De acordo com a Organização Meteorológica Mundial (OMM), o ano de 2023 consolidou-se como o mais quente já registrado no planeta. No Brasil, a média anual das temperaturas alcançou 24,92ºC, representando um aumento de 0,69°C em relação à média histórica de 1991/2020, que é de 24,23°C.
Em contraste, no ano de 2022, a média anual foi de 24,07ºC, ficando 0,16ºC abaixo da média histórica.
Levantamento realizado pelo Instituto Nacional de Meteorologia (Inmet) revela que, dos 12 meses de 2023, nove apresentaram médias mensais de temperatura acima da média histórica (1991/2020). Setembro se destacou, registrando o maior desvio desde 1961, com 1,6ºC acima da climatologia de 1991/2020.
O Brasil enfrentou nove episódios de onda de calor ao longo do ano, influenciados pelos efeitos do fenômeno El Niño, caracterizado pelo aquecimento acima da média das águas do Oceano Pacífico Equatorial. Esse fenômeno tende a favorecer o aumento da temperatura em diversas regiões do globo.

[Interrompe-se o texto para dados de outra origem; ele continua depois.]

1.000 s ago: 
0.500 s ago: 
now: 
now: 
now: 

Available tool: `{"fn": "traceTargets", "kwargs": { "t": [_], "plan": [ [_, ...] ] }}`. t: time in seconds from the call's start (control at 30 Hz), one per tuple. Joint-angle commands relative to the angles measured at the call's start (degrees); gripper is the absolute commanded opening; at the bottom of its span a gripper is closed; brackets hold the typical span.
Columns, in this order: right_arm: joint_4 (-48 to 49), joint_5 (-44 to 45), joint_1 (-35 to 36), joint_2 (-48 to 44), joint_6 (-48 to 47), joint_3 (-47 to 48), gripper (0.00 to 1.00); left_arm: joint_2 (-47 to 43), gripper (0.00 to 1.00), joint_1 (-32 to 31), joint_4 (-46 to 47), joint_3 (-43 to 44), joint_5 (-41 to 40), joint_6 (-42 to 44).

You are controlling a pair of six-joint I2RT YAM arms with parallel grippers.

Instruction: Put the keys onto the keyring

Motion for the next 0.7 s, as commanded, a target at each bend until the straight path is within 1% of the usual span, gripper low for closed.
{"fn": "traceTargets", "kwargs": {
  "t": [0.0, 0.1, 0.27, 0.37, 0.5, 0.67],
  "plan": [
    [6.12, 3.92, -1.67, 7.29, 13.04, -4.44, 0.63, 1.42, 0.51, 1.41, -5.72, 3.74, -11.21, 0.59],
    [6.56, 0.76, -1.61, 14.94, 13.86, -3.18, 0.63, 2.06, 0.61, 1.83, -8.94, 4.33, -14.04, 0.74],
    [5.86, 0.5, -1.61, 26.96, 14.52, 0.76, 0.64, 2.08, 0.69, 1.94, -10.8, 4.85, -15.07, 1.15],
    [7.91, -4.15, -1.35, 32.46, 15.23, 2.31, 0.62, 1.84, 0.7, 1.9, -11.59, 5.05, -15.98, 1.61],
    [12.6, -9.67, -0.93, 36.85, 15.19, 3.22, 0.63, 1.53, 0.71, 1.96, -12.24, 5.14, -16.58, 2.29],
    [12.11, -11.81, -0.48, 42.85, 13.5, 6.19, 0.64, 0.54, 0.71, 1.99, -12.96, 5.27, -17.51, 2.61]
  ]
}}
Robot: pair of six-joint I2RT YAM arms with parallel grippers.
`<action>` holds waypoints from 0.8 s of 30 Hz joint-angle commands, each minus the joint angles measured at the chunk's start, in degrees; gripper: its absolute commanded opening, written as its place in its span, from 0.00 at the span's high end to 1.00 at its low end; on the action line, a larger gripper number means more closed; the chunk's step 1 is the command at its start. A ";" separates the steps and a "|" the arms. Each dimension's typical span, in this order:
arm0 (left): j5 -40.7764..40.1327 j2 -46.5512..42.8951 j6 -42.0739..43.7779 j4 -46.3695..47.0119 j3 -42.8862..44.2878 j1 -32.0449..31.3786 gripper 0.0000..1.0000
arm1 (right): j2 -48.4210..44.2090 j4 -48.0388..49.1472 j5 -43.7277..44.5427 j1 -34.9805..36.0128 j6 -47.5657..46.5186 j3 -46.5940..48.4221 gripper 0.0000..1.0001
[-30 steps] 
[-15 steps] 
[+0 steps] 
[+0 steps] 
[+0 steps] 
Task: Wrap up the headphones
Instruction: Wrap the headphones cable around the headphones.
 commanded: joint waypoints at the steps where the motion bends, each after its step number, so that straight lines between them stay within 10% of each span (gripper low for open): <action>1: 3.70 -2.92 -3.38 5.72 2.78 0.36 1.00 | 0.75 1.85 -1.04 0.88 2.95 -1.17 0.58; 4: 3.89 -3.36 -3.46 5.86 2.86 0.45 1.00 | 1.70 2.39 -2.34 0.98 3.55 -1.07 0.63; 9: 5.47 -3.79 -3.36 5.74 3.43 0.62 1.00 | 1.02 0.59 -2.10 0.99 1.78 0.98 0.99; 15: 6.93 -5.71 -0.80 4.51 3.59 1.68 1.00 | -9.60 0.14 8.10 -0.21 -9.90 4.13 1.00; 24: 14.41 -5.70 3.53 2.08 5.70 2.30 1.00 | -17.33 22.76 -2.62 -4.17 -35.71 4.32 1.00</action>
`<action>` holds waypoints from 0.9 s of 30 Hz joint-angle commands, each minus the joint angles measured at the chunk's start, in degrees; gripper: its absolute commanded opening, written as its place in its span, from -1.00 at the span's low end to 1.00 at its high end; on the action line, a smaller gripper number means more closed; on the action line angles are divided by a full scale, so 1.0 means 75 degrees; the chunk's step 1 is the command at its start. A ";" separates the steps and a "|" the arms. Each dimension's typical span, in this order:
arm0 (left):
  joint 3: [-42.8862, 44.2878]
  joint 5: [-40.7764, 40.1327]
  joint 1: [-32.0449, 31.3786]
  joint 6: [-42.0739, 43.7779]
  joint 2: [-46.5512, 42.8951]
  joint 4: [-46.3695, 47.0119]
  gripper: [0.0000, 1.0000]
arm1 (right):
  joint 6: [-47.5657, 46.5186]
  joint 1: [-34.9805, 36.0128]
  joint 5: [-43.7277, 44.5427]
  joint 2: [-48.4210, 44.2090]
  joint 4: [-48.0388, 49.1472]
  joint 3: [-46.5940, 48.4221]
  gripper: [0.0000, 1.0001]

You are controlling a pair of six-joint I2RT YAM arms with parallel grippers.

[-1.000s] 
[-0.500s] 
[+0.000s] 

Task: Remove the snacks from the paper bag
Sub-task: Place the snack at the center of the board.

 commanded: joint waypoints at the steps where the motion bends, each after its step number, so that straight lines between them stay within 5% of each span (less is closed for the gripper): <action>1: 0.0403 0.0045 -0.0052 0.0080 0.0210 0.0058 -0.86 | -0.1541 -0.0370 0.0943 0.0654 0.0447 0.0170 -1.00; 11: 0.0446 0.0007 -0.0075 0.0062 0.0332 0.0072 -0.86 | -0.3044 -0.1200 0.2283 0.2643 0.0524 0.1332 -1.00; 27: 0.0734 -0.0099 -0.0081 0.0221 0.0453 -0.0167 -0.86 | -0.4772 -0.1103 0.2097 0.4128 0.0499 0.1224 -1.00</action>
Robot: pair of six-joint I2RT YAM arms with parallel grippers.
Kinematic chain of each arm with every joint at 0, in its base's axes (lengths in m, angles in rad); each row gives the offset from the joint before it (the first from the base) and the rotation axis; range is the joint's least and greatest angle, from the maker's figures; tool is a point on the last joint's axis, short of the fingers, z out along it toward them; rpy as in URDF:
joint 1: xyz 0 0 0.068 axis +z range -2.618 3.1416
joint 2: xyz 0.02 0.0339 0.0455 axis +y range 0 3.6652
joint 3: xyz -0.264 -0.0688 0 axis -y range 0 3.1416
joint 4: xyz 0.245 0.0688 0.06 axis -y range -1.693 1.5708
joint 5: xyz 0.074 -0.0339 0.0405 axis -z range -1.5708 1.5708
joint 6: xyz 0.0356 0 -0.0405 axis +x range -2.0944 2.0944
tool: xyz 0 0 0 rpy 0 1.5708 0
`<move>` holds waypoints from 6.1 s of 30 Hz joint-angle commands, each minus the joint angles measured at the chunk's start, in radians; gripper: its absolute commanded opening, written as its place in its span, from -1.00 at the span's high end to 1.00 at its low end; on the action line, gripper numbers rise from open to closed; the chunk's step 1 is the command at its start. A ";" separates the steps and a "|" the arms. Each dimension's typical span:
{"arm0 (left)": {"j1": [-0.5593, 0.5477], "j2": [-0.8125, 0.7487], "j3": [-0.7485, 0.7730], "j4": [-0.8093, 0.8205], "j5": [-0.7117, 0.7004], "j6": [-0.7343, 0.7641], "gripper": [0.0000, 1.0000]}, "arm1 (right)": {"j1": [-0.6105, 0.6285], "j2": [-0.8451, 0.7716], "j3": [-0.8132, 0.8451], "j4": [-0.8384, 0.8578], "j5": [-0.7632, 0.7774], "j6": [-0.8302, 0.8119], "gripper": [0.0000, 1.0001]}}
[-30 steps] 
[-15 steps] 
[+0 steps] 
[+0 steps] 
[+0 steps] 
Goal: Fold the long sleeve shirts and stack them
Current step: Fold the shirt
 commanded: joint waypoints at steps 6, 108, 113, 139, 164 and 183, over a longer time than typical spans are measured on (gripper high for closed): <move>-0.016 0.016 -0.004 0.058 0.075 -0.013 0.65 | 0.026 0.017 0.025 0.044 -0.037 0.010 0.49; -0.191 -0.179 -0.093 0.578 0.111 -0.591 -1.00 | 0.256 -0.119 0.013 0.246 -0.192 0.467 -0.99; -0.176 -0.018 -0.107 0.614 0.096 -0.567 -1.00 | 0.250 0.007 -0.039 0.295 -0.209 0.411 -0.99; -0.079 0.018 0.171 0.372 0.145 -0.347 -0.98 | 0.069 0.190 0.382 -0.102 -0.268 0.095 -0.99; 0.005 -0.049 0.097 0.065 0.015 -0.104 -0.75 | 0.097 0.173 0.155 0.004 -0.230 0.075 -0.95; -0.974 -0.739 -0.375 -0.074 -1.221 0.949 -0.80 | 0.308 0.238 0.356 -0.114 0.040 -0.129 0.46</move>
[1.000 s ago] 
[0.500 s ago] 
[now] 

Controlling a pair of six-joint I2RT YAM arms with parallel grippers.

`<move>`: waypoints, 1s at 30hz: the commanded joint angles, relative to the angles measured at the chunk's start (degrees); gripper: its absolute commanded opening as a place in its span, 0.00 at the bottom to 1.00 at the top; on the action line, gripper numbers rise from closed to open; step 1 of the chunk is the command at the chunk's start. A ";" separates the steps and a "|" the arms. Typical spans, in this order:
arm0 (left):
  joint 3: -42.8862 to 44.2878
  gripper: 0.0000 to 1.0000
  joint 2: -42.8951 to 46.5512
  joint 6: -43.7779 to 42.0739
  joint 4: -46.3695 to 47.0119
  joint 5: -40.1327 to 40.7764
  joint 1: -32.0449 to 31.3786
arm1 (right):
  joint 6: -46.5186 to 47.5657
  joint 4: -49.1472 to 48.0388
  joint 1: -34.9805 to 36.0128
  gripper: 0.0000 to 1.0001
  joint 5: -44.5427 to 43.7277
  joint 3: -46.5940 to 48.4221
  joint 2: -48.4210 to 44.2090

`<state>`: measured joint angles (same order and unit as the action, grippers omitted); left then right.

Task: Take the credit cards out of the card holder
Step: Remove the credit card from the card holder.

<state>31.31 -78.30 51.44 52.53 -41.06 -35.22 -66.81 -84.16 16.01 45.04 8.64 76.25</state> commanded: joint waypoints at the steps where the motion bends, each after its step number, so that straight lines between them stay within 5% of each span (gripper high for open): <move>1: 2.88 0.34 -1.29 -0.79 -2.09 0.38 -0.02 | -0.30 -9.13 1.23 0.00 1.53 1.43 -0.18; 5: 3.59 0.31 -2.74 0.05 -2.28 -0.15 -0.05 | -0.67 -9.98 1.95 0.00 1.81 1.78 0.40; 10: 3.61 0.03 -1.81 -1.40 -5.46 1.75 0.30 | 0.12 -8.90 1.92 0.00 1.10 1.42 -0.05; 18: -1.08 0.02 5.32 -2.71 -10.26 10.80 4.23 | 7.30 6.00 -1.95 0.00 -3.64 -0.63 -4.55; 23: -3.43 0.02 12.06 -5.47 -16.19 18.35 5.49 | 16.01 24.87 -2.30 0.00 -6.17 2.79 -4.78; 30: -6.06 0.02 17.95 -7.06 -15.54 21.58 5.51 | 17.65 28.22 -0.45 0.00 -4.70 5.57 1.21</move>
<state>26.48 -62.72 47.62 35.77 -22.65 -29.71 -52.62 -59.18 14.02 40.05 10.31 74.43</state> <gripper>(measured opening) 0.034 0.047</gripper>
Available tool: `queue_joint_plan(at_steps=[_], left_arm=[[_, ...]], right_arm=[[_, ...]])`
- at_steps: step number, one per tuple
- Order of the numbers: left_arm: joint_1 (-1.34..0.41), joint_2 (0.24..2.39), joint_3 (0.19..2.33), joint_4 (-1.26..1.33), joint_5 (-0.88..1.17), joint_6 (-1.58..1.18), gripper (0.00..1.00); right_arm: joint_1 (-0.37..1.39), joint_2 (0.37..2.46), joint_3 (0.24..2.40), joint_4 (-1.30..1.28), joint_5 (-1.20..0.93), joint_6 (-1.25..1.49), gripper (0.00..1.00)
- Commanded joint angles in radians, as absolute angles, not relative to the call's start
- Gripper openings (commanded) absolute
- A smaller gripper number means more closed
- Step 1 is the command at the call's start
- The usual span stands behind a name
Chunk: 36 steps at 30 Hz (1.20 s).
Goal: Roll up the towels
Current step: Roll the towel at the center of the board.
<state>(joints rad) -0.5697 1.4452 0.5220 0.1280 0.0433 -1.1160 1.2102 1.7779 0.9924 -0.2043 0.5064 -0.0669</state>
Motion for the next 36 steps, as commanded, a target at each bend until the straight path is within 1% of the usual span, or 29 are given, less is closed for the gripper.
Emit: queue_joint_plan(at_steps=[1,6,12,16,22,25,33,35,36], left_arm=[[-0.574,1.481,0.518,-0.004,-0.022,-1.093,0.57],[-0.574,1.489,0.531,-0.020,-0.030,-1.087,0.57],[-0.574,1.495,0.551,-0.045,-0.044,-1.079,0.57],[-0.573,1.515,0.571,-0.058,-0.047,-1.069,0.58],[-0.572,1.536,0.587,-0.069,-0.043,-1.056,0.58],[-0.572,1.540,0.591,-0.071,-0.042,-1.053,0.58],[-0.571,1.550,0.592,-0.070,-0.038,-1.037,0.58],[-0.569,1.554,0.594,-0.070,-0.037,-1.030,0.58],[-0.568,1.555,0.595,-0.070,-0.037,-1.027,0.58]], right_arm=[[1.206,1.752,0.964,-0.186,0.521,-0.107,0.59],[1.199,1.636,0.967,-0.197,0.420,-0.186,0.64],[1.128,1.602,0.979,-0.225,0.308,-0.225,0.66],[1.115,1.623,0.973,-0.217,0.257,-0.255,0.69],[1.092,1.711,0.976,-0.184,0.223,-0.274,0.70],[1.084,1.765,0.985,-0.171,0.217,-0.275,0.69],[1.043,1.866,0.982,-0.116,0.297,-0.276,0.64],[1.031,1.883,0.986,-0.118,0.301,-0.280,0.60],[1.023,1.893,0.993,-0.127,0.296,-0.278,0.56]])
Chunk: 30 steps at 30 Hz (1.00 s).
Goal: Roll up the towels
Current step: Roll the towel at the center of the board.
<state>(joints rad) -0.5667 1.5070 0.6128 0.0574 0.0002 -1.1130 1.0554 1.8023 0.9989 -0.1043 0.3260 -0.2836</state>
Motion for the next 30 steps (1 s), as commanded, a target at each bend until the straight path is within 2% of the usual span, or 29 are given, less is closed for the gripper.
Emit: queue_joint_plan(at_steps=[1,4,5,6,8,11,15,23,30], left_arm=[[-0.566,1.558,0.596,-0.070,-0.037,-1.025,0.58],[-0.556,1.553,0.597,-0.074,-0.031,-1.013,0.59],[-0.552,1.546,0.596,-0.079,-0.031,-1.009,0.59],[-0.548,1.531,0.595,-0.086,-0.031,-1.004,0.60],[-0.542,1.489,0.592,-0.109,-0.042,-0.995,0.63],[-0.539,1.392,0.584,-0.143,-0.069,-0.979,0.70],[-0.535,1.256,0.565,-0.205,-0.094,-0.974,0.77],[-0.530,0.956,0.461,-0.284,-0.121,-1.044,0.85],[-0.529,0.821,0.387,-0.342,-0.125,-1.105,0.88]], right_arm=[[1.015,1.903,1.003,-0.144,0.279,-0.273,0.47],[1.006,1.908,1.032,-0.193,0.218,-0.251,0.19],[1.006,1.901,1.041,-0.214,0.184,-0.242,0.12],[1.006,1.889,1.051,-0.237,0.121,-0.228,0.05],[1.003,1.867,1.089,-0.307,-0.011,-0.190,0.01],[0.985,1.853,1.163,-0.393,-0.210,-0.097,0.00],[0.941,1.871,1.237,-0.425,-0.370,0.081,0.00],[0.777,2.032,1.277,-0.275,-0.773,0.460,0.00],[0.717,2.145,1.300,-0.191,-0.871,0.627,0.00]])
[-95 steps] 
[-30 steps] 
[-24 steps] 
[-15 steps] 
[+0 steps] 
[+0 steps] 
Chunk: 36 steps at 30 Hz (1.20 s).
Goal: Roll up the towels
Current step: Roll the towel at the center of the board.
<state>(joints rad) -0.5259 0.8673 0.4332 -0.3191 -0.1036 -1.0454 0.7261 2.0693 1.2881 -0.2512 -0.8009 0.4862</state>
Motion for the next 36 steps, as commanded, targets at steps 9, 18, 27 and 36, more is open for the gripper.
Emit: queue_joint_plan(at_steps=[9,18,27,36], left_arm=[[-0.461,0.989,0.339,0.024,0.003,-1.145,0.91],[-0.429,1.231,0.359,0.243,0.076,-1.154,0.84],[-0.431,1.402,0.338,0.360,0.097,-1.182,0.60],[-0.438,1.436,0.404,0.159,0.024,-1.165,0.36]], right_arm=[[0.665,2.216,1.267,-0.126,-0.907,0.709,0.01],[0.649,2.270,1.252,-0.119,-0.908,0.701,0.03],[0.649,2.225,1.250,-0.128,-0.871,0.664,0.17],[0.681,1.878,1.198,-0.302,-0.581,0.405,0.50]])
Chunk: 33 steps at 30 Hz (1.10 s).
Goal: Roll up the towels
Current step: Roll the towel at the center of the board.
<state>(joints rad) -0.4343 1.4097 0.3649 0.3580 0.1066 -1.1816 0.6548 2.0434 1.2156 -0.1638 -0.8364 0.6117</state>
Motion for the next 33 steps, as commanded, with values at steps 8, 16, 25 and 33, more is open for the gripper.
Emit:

Além do El Niño, outros fatores têm contribuído para a ocorrência de eventos climáticos cada vez mais extremos, incluindo o aumento da temperatura global da superfície terrestre e dos oceanos.
Vale ressaltar que há variações regionais, sendo as temperaturas mais elevadas observadas em áreas como o sul do Pará, Mato Grosso, sul de Mato Grosso do Sul, Paraná, Rio Grande do Sul, Minas Gerais, Goiás, Bahia, Pernambuco e Ceará.